Transport of Gold Nanoparticles by Vascular Endothelium From Different Human Tissues

Radka Gromnicova et al. PLoS One. .
Free PMC article

Abstract

The selective entry of nanoparticles into target tissues is the key factor which determines their tissue distribution. Entry is primarily controlled by microvascular endothelial cells, which have tissue-specific properties. This study investigated the cellular properties involved in selective transport of gold nanoparticles (<5 nm) coated with PEG-amine/galactose in two different human vascular endothelia. Kidney endothelium (ciGENC) showed higher uptake of these nanoparticles than brain endothelium (hCMEC/D3), reflecting their biodistribution in vivo. Nanoparticle uptake and subcellular localisation was quantified by transmission electron microscopy. The rate of internalisation was approximately 4x higher in kidney endothelium than brain endothelium. Vesicular endocytosis was approximately 4x greater than cytosolic uptake in both cell types, and endocytosis was blocked by metabolic inhibition, whereas cytosolic uptake was energy-independent. The cellular basis for the different rates of internalisation was investigated. Morphologically, both endothelia had similar profiles of vesicles and cell volumes. However, the rate of endocytosis was higher in kidney endothelium. Moreover, the glycocalyces of the endothelia differed, as determined by lectin-binding, and partial removal of the glycocalyx reduced nanoparticle uptake by kidney endothelium, but not brain endothelium. This study identifies tissue-specific properties of vascular endothelium that affects their interaction with nanoparticles and rate of transport.

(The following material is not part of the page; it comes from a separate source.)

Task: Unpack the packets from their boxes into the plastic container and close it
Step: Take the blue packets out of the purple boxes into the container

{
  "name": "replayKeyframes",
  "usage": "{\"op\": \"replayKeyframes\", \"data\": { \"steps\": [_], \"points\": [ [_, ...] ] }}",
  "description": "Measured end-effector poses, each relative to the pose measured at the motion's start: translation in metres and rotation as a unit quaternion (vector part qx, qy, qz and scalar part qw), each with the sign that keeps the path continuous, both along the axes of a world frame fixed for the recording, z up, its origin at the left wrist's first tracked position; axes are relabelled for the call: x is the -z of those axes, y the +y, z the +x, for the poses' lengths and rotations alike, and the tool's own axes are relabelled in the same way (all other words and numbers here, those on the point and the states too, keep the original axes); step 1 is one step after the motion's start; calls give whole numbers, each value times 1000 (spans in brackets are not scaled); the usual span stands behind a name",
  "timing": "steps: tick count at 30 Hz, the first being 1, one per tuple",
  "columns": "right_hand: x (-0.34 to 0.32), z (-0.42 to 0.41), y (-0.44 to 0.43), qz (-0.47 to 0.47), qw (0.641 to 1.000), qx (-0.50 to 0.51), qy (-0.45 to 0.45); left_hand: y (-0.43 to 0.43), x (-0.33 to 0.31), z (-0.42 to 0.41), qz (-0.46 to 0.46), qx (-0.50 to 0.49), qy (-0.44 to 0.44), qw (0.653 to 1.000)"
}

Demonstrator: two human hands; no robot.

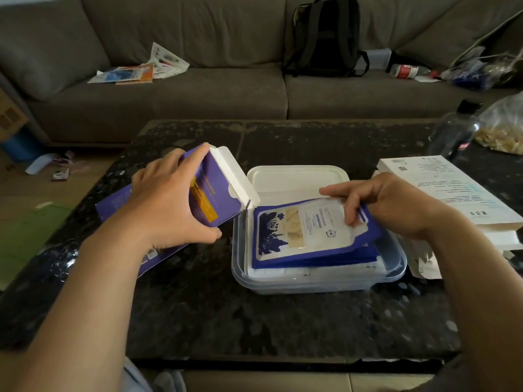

Conflict of interest statement

PW holds share options in Midatech Pharma plc. DM was previously on the Scientific advisory board of this company (until May 2016). This association does not alter our adherence to PLOS ONE policies on sharing data and materials.

Figures

Fig 1
Fig 1. Characteristics of PEG-amine/galactose gold nanoparticles.
(A) Schematic of nanoparticle organization. (B) Size distribution of nanoparticles (mean size ± s.d.). (C) High resolution electron microscopy of <4 nm nanoparticles (scale bar = 5 nm). (D) Absorbance spectrum of the nanoparticles.
Fig 2
Fig 2. Uptake of PEG-amine/galactose gold nanoparticles by brain endothelial cells.
(A) Localisation of nanoparticles at 3hrs (t-test, ** P<0.01). (B) Effect of temperature on nanoparticle uptake into vesicles at 3hrs (t-test, ** P<0.01). (C). Effect of inhibitors of active transport sodium azide/2-deoxy glucose on uptake of nanoparticles at 2 hrs (one-way ANOVA, Tukey’s post test ** P<0.001). (D) Cell membrane integrity/viability test after treatment with sodium azide/2-deoxy glucose, for 2 or 4hrs. Digitonin is a positive control for cell death. All bars show mean ± SEM and are all based on 3-independent experiments.
Fig 3
Fig 3. Location of PEG-amine/galactose nanoparticles in a brain vessel in vivo.
Silver-enhanced electron micrograph of a microvessel of rat cerebral cortex, 10 minutes after intracarotid infusion of 50 μg (Au) of nanoparticles. Arrows indicate nanoparticles in the endothelium. Scale bar = 500 nm.
Fig 4
Fig 4. Uptake of nanoparticles by kidney or brain endothelial cells.
Internalisation of PEG-amine/galactose gold nanoparticles into vesicles or cytosol of brain (hCMEC/D3) or kidney (ciGENC) endothelial cells at 3 hrs. Data are mean ± SEM of 3 independent experiments (ANOVA followed by Tukey’s multiple comparison test, P<0.01).
Fig 5
Fig 5. TEM of PEG-amine/galactose nanoparticles in endothelial cells.
Silver-enhanced nanoparticles in endothelial cells, 3 hrs after their application to the apical (upper) cell surface. (A) Brain endothelial cells, hCMEC/D3. (B) Kidney endothelial cells, ciGENC. Scale bar = 0.5 μm.
Fig 6
Fig 6. Effect of the endothelial glycocalyx on nanoparticle internalisation.
(A) Binding profile of lectins WGA, WFL and PNA on brain and kidney endothelium. Binding was standardised as a percentage of UEA (standard endothelial marker), showing the mean ± SEM from 3 independent experiments (ANOVA and Tukey’s multiple comparison test, *** P<0.001). Effect of partial removal of glycocalyx (with neuraminidase or endopeptidase) on nanoparticle uptake into cytosol or vesicles, of brain endothelium (B) or kidney endothelium (C), compared with untreated cells (= 100%). (Data shown are mean ± SEM from 3 independent experiments, paired t-test, * P<0.05).
Fig 7
Fig 7. Comparison of the rate of endocytosis and vesicular size in endothelial cells.
(A) Endocytosis of dextran measured by FACS, after 1hr incubation, comparing brain and kidney endothelial cells (mean ± SEM, 3 independent experiments, repeated-measures ANOVA with Bonferroni multiple comparison post test, * P< 0.05). (B) Diameter of vesicles in brain and kidney endothelial cells (mean ± SEM of 3 independent experiments, unpaired t-test, no-significant difference).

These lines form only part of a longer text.